Replacing the Gen3 starter motor can be tricky as you have to reach up inside the back of the engine bay to get to the 3 mounting stud nuts. There is limited space and you end up having to get the nuts by feel.
- 10 & 15mm open end wrenches - engine studs
- 1/2inch open end wrench - electrical terminals
- 3/8 inch small ratchet
- 6 or 12-point 15mm socket
Replacing the Starter Motor
Jack up the rear of the car using the quick jack followed by the floor jack.
Use jack stands and get enough height so you can get under the car to reach the underside of the motor below the air intake. Ensure the jack stands are secure before climbing under the car.
Ensure the master switch is off and disconnect the battery.
There are three stud nuts that hold the starter motor in place. You can see the top nuts easier in the picture below without the air intake in place. The engine mounts and frame make it difficult to get through from the side and the intake makes it difficult to get through from the top. The easiest way is reach from under the motor.
When the engine ships from SCCA Enterprises there is thread locker on each of the studs. It is very difficult to remove the nuts the first time. It is highly recommend to work the nuts back and forth to remove the thread locker before installing the motor into the car. Make especially sure to do this for the middle nut. If you are worried about the starter motor coming loose you can use thread locker on the bottom nut which is the easiest to reach.
Disconnect the solenoid wire by sliding it off. Use a 1/2 inch wrench to undo the starter wire power lead. Note the wire color and especially position on the solenoid.
Come up from bellow the engine to reach the starter motor. Loosen the middle nut holding the starter motor on the engine studs using the the 15mm open end wrench. This is the hardest to reach nut to work loose as there is limited access space. I had to flip the wrench a few times to get a small rotation each time. A very tiny ratchet might work if you can get enough leverage to break it free. Once loose and no thread locker is in place you can remove with your hands.
The two outer stud nuts can be reached by using a ratchet with a 15mm socket, 12 points will make it easier. Removing the nuts can be difficult and will require working by feel for the top nut.
The last stud which is in upper position closest to the engine block will be difficult to reach.
With the 15mm nuts removed you should now be able to pull the starter motor out of the block. You will need to lift it, rotate and guide around any wiring to lower it down out of the engine bay.
Often the starter motor issue can be fixed by replacing the solenoid. Use the 10mm open wrench to remove the two bolts holding the solenoid in place. Use the 1/2 inch wrench to remove the ground connection to the solenoid. Note the position.
Be careful when taking the solenoid apart there is a spring and plunger. You will need to reassemble them back into place correctly the spring seats in the holes in the outer body and hooks into the plunger. Once in place push together the assembly and tighten the two bolts into place using the 10mm open ended wrench.
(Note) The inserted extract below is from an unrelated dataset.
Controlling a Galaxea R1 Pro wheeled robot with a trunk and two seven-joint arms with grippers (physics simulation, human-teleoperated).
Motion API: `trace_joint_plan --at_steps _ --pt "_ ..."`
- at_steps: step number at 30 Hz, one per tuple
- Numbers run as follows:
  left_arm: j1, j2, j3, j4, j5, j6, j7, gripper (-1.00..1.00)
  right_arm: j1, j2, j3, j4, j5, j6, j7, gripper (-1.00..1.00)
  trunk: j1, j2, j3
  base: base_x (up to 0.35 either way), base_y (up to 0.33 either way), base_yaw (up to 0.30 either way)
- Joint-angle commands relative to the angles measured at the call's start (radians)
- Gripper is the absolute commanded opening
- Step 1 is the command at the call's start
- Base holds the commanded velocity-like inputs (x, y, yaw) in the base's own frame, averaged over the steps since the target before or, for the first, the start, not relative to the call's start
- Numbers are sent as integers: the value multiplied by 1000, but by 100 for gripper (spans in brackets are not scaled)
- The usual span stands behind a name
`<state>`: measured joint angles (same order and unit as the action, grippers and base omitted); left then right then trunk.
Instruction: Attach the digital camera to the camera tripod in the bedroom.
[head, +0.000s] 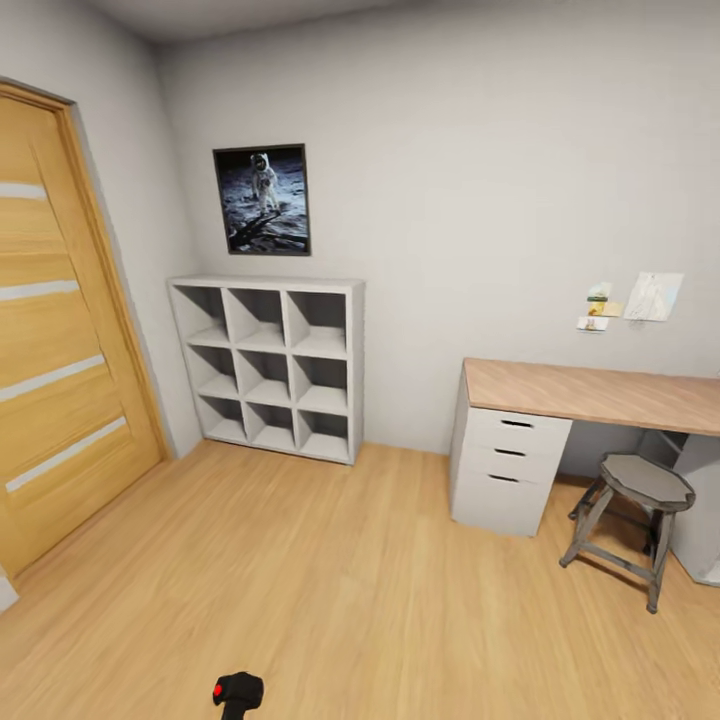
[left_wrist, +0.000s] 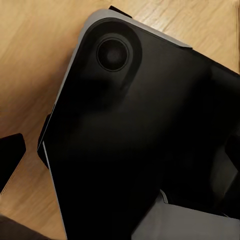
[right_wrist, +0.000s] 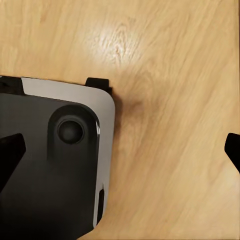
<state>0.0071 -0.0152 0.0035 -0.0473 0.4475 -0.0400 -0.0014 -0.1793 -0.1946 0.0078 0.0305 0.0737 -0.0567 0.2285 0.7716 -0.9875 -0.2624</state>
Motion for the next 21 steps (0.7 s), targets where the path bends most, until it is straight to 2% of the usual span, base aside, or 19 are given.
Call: trace_joint_plan --at_steps 1,8,21 --pt "1 0 0 -2 5 -1 0 100 -2 -1 0 3 8 -5 2 100 0 -1 -1 199 0 -169" --pt "1 -1 0 -2 5 -1 0 100 -2 -2 3 3 9 -3 2 100 0 -1 -1 248 0 -76" --pt "1 -1 -2 -2 5 -1 0 100 -2 -2 5 3 9 -3 2 100 0 -1 -1 310 0 -9"
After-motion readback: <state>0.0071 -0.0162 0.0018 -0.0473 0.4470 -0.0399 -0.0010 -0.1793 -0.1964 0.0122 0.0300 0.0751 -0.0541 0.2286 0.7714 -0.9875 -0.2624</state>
Slide the starter motor into position on the engine studs and tighten the outer nuts down with 15mm socket and small ratchet. The difficult to reach middle nut will require either the open ended wrench or a tiny ratchet to tighten fully into place.
Replace the starter wire onto the electrical terminal in the correct location and tighten with the 1/2 inch open end wrench. Slide the starter solenoid wire into place and make sure it is secure on the contact.
Be clear of the car and make sure it is in neutral.
Reconnect the battery, turn on the master and test to see the starter works. If the starter doesn't work, shut off the car and check your electrical connections again.
Once everything is working. Raise the car to remove the jack stands and lower the car with the floor jack.